“So do I,” agreed Peter.

“I’m leaving—train to-night,” Sheila hurried on. “No use putting it off; better sail as soon as the passport’s ready. There’s just one thing more I want to say before I leave you.”

Then Peter chuckled for the first time that day. “You can say it, of course, but if you think you’re going to leave me behind, you’re mistaken. I wired the chief the day you told me. They need another correspondent over there. When it comes to passports there is some advantage in not being a husband, after all. Well—are you glad?”

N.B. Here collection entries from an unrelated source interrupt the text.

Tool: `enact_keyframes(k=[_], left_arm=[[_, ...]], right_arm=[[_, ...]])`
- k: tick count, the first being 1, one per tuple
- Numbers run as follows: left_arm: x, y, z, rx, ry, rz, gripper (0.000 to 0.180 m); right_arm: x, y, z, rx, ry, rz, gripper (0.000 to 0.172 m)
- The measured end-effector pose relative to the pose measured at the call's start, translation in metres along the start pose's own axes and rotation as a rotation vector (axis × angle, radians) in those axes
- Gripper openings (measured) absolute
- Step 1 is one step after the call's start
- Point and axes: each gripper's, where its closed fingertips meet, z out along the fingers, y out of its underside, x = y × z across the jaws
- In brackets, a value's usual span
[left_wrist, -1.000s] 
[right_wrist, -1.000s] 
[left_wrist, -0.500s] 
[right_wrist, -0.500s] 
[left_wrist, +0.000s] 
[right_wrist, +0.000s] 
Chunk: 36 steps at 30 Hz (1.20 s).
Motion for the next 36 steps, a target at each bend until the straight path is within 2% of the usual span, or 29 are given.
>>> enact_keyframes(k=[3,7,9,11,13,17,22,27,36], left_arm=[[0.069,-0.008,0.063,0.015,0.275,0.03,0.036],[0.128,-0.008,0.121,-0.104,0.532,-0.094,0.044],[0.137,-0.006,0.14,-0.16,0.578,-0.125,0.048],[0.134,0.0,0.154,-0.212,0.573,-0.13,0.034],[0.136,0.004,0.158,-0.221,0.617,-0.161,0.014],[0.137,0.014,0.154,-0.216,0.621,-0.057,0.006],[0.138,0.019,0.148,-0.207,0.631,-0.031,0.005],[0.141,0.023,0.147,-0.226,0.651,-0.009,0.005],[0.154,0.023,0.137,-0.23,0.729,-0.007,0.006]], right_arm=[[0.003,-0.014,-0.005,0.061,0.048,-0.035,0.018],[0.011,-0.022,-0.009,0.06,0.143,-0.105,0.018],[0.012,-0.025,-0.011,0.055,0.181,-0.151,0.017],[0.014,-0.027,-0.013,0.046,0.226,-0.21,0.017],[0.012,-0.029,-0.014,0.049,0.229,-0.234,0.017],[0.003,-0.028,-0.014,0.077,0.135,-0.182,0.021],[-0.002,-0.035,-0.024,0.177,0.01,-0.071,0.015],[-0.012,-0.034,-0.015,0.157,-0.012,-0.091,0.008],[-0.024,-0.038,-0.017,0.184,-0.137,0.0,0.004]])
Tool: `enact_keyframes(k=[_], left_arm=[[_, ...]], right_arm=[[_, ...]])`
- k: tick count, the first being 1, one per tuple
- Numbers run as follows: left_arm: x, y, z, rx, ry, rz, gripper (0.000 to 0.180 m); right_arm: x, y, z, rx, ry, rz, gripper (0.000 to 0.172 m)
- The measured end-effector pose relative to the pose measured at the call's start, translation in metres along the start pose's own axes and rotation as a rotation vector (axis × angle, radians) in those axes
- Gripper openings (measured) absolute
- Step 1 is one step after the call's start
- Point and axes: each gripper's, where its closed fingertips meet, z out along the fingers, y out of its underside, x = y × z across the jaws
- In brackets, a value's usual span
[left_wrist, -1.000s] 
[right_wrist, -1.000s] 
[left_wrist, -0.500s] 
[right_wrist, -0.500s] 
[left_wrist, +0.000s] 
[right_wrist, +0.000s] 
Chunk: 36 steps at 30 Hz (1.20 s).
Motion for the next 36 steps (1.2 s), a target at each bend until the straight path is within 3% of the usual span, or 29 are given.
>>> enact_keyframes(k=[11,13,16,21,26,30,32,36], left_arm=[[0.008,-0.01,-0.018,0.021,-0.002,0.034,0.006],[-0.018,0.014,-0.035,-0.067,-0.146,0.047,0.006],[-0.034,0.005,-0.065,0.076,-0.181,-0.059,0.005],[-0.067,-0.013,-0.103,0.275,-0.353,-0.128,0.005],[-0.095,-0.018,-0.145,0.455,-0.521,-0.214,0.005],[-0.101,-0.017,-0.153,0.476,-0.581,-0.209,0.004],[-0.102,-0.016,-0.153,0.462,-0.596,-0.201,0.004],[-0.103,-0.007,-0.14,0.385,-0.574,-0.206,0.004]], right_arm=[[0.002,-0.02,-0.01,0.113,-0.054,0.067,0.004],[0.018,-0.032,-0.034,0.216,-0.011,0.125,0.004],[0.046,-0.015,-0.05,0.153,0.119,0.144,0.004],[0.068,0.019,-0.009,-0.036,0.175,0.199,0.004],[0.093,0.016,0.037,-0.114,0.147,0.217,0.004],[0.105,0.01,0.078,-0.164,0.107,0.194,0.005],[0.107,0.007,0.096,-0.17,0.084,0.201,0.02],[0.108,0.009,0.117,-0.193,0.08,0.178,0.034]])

When Hennessy came upon them, a few minutes later, they looked so supremely happy and oblivious of the rest of the world that he was forced to stop. “Sure, ye might be the bride an’ groom, afther all, by the looks of ye. What’s come over ye all of a sudden?” And when Peter told him, and they both put their hands in Hennessy’s in final parting, he shirred his lips and whistled forth evidence of a satisfied emotion to which he added a word of warning to Peter:

“I’m not envyin’ ye, just the same, Mr. Brooks. Afore ye get her home again ye’ll find the Irish say right, ‘A woman’s more throuble to look afther than a thorn in the foot or a goat fetched back from the fair!’”


Chapter VI

MONSIEUR SATAN

There had been nothing, perhaps, more radically changed by the rigors of war than Atlantic transportation. The thrills of pleasure and romance that attended the tourist in the days before the war had deepened to thrills of another timbre, while romance had become more epic than idyllic. The happy phrase of “going abroad” had given place to “going over” or “going across”; such a trifling difference in words, but the accompaniment comes in quite another key. It was no longer shouted in a care-free, happy-go-lucky fashion; it may have had a ring of suppressed exultation; but it was sure to be whispered with a quick intake of breath, and so often it came through teeth that were clenched.